Over the course of several decades, fashion advertisers have cultivated a very particular look for the models showing off their products. While hairstyles, makeup design and even the style of the clothes themselves have changed, the image of the lithe, near-gaunt model has been an enduring signifier of the highest echelons of the fashion world and a token by which most heavier customers should ostensibly strive to achieve.
However, that image — as well as the almost automatic sales accompanying it — finds itself under attack.
Gucci has received a notice from the U.K.’s Advertising Standards Authority that a model depicted in a new ad campaign “could be interpreted as unhealthily thin.” Gucci stated that the model’s “unhealthily thin” appearance was “to some extent, a subjective issue,” adding that the model in the ad was in motion at a simulated dance party and was wearing heavy makeup which further accentuated her thinness.
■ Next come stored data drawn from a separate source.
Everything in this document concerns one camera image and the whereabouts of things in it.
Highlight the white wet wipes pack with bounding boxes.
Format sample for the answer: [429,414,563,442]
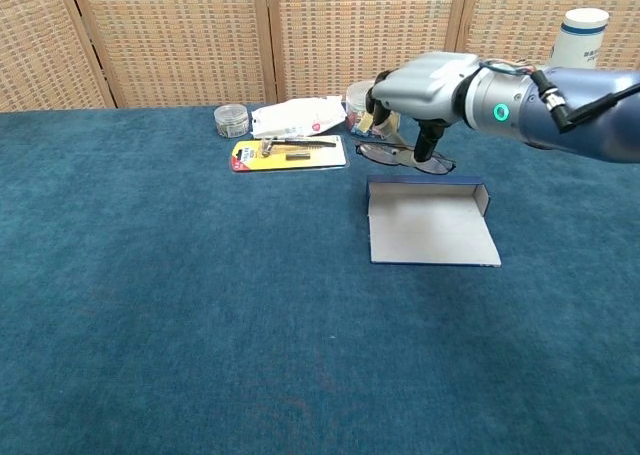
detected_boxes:
[249,94,347,139]

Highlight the woven bamboo folding screen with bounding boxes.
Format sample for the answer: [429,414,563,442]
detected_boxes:
[0,0,640,112]

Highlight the clear jar of binder clips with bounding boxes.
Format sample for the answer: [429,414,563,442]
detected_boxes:
[345,80,401,139]

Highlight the black-framed eyeglasses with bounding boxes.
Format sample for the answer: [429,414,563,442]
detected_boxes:
[349,137,457,176]

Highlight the small clear pin jar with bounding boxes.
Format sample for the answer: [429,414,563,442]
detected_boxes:
[213,103,250,139]

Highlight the blue carpet table cover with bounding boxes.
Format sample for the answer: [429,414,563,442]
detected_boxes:
[0,94,640,455]

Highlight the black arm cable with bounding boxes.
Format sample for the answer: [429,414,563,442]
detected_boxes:
[530,68,640,134]

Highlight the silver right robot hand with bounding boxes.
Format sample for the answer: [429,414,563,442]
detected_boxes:
[366,50,481,164]

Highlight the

While Gucci claimed that the context of the ad (which was placed in London’s The Times) mitigated any potential damage, it was the binding opinion of the ASA that “the ad was irresponsible.”
The model was scrubbed from the ad, but the ASA’s ruling doesn’t exactly clarify what constitutes a responsible and irresponsible depiction of thinness in the modeling and advertising world. To reach its conclusion, the regulatory group picked apart details such as whether bones were visible, the respective body positions of several models depicted in the ad and even facial expressions that may have exacerbated its interpretation of a sickly weight.
Checking (or not checking) these boxes in future campaigns may be enough to keep Gucci from running afoul of the ASA in the future, but the inherent subjectivity of ruling on the health of a model’s weight might give other fashion houses pause — especially if headlines from stories like these attach to them a reputation for unhealthy depictions of women.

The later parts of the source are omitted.